> Work request: Please repeat the lines of the material below exactly, starting with the one that contains "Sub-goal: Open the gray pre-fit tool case" and ending with the last.

> Given data:
- Opening Delimiter -

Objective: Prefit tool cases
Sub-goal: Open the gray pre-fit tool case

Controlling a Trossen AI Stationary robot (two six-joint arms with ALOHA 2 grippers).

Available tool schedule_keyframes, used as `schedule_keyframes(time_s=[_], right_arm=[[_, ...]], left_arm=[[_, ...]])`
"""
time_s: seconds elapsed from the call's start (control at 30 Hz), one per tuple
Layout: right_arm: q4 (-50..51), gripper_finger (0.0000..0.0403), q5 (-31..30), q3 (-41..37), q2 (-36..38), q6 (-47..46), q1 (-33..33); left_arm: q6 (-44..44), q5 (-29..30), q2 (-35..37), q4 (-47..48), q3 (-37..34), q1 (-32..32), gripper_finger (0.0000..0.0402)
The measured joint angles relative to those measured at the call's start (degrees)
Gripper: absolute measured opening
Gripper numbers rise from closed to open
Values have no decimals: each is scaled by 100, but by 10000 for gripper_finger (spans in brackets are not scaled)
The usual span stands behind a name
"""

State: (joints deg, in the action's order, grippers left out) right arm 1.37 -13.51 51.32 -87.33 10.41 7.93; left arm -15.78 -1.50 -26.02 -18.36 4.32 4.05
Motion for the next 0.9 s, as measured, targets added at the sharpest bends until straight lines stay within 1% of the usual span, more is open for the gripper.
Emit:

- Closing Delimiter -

> The completed task:
Sub-goal: Open the gray pre-fit tool case

Controlling a Trossen AI Stationary robot (two six-joint arms with ALOHA 2 grippers).

Available tool schedule_keyframes, used as `schedule_keyframes(time_s=[_], right_arm=[[_, ...]], left_arm=[[_, ...]])`
"""
time_s: seconds elapsed from the call's start (control at 30 Hz), one per tuple
Layout: right_arm: q4 (-50..51), gripper_finger (0.0000..0.0403), q5 (-31..30), q3 (-41..37), q2 (-36..38), q6 (-47..46), q1 (-33..33); left_arm: q6 (-44..44), q5 (-29..30), q2 (-35..37), q4 (-47..48), q3 (-37..34), q1 (-32..32), gripper_finger (0.0000..0.0402)
The measured joint angles relative to those measured at the call's start (degrees)
Gripper: absolute measured opening
Gripper numbers rise from closed to open
Values have no decimals: each is scaled by 100, but by 10000 for gripper_finger (spans in brackets are not scaled)
The usual span stands behind a name
"""

State: (joints deg, in the action's order, grippers left out) right arm 1.37 -13.51 51.32 -87.33 10.41 7.93; left arm -15.78 -1.50 -26.02 -18.36 4.32 4.05
Motion for the next 0.9 s, as measured, targets added at the sharpest bends until straight lines stay within 1% of the usual span, more is open for the gripper.
Emit:

The answer to this exercise is complete.